◆ Goal of the exercise: Where the records below reach the line containing "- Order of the", start transcribing, and end with the line containing "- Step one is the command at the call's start", exactly and with nothing else added.

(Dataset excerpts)
☆ ☆ ☆ ☆ ☆ ☆ ☆

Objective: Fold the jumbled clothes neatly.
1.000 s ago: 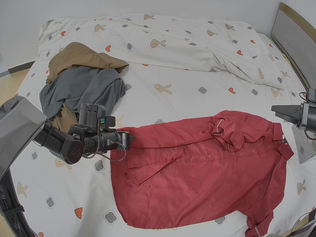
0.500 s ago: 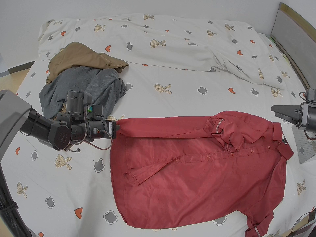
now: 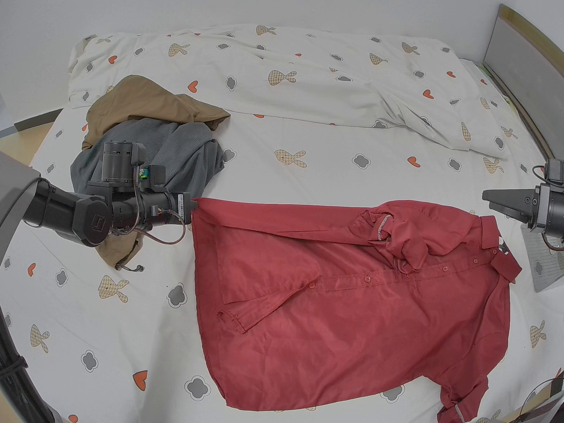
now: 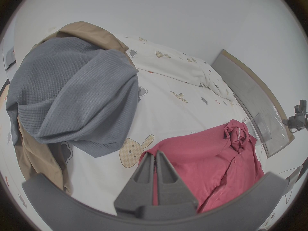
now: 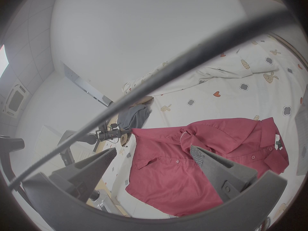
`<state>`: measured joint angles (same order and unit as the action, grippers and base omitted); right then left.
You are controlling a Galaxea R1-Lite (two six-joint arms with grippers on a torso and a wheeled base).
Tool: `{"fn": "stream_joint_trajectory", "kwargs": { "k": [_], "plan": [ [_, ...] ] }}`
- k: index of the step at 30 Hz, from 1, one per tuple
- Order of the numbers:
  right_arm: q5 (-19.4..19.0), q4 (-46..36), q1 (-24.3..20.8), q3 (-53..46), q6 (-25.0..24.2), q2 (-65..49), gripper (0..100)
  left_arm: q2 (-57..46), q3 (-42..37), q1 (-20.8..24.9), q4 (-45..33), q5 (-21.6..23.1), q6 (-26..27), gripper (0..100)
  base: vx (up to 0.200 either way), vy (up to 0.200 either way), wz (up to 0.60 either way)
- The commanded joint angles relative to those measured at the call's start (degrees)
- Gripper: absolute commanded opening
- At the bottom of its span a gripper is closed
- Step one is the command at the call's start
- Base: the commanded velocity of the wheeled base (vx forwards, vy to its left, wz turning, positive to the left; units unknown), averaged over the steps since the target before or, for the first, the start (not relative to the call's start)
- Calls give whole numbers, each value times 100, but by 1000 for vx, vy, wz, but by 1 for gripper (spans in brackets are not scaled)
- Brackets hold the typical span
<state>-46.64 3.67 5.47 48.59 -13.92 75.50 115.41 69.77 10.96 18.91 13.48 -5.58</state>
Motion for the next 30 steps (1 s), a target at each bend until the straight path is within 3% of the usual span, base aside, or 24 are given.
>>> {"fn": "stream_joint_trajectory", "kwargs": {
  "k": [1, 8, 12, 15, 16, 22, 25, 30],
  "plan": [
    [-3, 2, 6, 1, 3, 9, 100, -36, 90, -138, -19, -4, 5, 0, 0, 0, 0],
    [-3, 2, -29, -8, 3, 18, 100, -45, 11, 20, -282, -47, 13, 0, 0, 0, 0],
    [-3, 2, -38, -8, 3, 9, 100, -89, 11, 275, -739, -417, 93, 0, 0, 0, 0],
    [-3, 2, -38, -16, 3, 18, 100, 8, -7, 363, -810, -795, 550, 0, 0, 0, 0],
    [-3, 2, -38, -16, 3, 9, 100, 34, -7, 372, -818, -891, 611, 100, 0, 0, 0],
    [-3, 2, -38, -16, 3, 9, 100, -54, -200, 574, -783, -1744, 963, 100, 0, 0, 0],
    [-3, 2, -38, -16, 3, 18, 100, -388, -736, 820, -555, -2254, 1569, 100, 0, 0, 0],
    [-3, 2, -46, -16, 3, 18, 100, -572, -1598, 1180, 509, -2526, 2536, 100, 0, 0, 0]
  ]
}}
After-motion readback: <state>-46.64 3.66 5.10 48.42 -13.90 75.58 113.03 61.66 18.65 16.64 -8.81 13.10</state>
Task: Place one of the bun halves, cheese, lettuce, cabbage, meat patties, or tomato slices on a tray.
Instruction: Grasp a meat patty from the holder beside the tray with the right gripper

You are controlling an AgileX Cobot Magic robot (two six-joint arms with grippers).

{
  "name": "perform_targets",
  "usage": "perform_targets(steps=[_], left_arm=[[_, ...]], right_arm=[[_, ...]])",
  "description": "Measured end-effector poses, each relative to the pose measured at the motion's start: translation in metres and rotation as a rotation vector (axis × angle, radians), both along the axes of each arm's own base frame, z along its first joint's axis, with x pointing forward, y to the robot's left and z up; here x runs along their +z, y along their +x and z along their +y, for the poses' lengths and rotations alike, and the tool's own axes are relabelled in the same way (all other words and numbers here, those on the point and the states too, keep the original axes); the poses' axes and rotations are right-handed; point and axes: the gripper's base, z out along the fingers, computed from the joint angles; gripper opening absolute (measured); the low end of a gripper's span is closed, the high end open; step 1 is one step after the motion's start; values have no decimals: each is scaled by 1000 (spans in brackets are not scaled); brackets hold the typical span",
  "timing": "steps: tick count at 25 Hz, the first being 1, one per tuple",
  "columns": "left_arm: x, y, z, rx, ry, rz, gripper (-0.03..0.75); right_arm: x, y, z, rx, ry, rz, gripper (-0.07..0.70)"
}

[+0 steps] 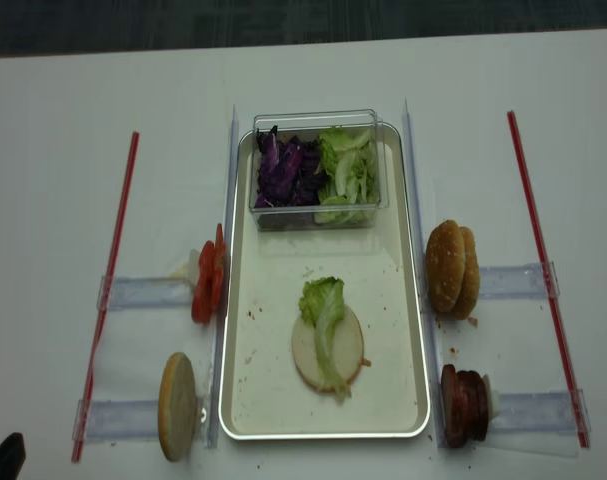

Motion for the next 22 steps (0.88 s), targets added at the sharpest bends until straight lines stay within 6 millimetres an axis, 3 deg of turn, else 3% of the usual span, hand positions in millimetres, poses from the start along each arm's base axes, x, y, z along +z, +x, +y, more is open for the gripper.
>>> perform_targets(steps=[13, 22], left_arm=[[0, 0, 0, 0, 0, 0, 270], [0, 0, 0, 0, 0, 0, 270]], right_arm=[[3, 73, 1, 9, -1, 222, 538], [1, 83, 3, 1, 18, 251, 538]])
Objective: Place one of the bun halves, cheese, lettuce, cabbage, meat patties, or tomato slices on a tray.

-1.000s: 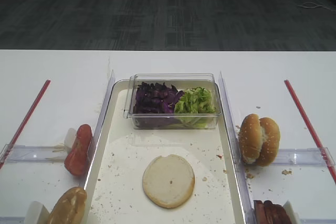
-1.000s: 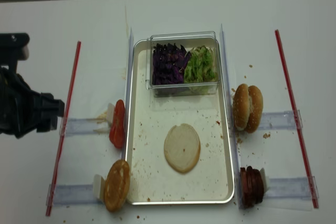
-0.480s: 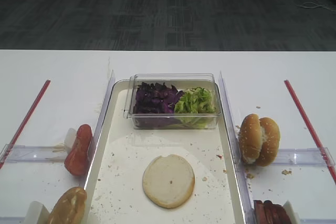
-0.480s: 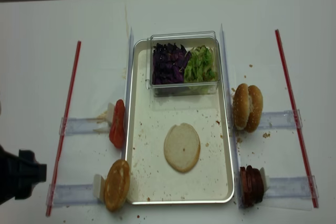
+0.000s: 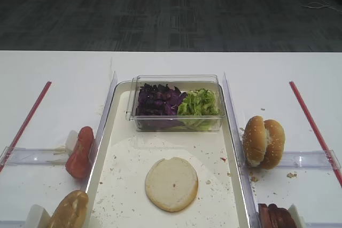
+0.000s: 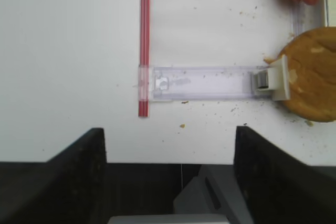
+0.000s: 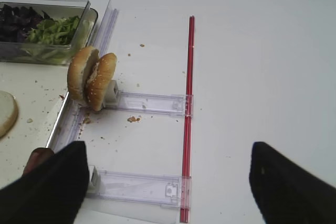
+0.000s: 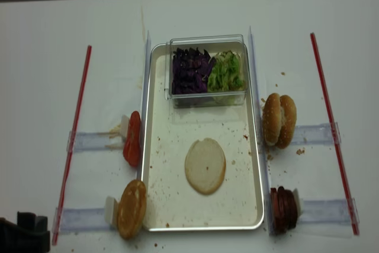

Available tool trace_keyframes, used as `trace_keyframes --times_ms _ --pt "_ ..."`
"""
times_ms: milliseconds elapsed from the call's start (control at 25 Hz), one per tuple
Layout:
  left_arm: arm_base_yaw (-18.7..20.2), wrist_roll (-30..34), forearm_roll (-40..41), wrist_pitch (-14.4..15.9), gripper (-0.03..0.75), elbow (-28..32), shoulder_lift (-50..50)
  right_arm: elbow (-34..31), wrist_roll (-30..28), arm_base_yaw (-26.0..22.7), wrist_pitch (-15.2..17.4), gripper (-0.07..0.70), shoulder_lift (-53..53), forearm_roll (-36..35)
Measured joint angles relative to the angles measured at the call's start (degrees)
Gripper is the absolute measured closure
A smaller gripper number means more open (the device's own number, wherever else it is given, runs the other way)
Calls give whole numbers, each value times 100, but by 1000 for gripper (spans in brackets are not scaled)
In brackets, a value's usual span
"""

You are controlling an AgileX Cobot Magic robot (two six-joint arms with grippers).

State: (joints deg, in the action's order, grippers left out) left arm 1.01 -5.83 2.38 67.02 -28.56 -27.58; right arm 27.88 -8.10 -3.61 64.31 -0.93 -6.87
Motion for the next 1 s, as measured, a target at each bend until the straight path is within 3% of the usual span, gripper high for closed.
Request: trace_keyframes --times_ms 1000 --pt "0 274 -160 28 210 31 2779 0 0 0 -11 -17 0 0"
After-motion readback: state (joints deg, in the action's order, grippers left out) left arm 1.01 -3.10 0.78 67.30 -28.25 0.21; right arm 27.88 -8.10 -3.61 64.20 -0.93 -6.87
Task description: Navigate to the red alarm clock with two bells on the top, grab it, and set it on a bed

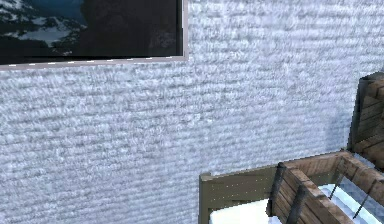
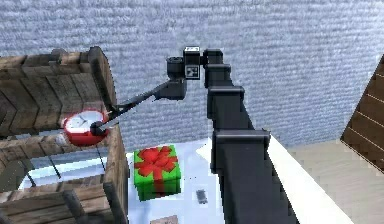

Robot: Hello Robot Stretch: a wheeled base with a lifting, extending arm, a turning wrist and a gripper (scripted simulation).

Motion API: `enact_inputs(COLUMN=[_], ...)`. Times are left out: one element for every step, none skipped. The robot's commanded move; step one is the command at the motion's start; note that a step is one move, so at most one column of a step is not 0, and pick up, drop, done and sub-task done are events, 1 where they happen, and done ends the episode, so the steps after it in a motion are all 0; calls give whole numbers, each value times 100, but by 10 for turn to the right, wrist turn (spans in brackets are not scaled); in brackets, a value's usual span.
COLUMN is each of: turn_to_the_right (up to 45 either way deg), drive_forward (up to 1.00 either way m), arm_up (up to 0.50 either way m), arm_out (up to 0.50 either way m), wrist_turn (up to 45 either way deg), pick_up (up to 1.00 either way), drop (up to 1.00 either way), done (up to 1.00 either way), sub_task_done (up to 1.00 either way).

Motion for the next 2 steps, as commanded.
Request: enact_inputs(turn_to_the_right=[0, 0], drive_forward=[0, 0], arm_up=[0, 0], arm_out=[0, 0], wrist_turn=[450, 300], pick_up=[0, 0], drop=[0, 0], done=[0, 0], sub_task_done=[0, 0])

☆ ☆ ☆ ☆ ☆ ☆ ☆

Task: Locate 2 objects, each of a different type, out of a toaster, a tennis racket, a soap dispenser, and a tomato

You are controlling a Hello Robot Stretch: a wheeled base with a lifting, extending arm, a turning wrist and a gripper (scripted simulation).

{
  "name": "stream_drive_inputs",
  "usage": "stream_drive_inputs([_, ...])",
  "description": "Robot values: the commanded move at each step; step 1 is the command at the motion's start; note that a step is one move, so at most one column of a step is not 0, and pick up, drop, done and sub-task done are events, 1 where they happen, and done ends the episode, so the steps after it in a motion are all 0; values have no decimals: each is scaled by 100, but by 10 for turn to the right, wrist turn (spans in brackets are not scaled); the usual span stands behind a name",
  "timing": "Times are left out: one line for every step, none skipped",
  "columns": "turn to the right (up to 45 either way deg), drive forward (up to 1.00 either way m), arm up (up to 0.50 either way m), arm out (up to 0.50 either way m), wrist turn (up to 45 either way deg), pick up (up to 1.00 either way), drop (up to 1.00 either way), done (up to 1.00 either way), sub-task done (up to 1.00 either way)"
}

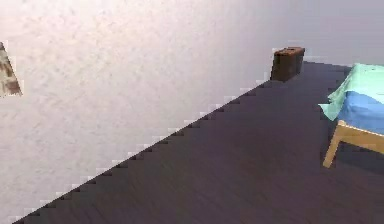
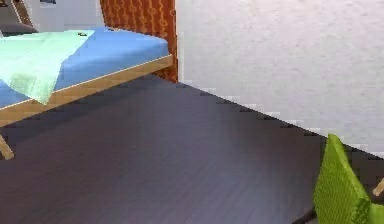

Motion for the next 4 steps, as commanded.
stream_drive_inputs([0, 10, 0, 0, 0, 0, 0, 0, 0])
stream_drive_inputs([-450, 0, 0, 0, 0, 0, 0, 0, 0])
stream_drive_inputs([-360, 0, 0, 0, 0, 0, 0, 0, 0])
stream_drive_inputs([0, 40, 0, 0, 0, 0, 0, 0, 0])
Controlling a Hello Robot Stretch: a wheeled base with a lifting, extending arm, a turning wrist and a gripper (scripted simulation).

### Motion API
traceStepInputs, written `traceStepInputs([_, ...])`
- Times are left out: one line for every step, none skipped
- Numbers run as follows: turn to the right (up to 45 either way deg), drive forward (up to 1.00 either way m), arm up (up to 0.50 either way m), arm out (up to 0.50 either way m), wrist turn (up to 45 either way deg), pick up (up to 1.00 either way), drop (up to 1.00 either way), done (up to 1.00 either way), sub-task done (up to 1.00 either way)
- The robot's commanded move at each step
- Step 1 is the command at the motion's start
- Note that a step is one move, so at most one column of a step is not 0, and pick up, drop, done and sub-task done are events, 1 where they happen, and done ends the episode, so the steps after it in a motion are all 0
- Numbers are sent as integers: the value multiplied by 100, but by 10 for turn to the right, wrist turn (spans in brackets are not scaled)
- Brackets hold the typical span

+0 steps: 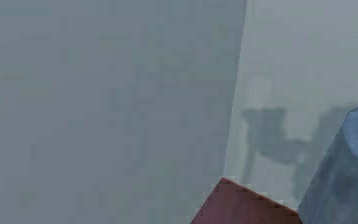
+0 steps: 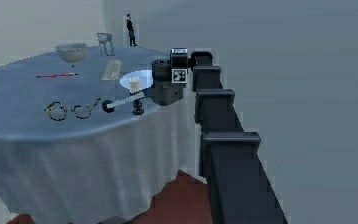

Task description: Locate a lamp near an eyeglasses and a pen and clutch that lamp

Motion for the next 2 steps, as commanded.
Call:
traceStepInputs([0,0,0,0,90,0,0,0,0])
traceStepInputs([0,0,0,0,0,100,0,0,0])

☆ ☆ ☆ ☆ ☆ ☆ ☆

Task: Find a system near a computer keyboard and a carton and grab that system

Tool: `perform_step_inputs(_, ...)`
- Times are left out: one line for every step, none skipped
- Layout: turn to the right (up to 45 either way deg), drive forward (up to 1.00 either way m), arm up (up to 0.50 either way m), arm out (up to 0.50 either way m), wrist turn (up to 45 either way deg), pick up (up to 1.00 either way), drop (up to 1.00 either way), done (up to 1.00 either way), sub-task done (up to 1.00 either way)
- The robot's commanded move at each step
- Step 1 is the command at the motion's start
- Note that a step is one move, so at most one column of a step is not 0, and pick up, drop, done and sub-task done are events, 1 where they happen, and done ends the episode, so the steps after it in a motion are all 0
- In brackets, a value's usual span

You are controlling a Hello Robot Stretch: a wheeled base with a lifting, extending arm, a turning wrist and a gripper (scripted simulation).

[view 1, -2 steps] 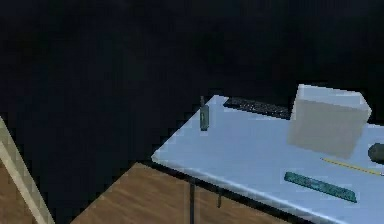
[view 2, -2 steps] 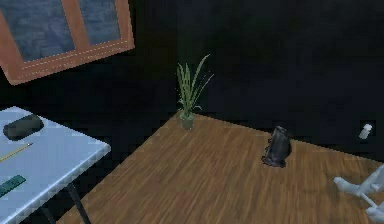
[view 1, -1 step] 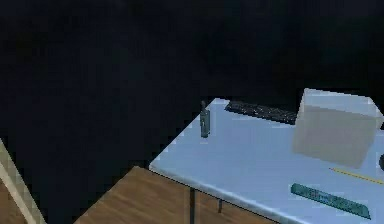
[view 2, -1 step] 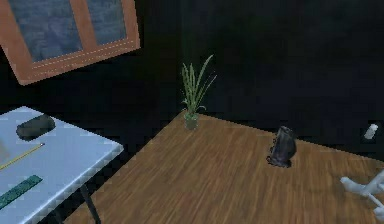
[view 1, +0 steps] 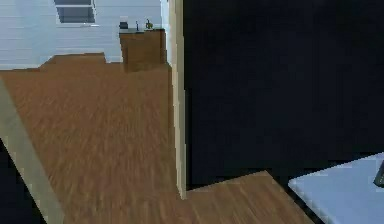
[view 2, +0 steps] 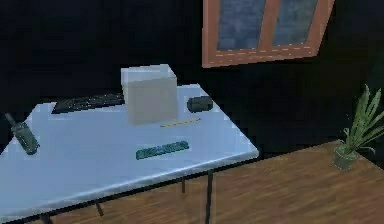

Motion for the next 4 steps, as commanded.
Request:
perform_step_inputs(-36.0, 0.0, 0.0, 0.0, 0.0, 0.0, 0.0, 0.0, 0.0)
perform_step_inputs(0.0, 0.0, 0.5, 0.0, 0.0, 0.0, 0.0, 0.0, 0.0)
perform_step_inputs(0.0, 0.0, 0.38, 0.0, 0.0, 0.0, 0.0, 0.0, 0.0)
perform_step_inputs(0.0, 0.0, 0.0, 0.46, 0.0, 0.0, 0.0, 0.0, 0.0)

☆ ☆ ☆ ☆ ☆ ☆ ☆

◆ Result of this exercise:
- Order of the numbers:
  right_arm: q5 (-19.4..19.0), q4 (-46..36), q1 (-24.3..20.8), q3 (-53..46), q6 (-25.0..24.2), q2 (-65..49), gripper (0..100)
  left_arm: q2 (-57..46), q3 (-42..37), q1 (-20.8..24.9), q4 (-45..33), q5 (-21.6..23.1), q6 (-26..27), gripper (0..100)
  base: vx (up to 0.200 either way), vy (up to 0.200 either way), wz (up to 0.60 either way)
- The commanded joint angles relative to those measured at the call's start (degrees)
- Gripper: absolute commanded opening
- At the bottom of its span a gripper is closed
- Step one is the command at the call's start

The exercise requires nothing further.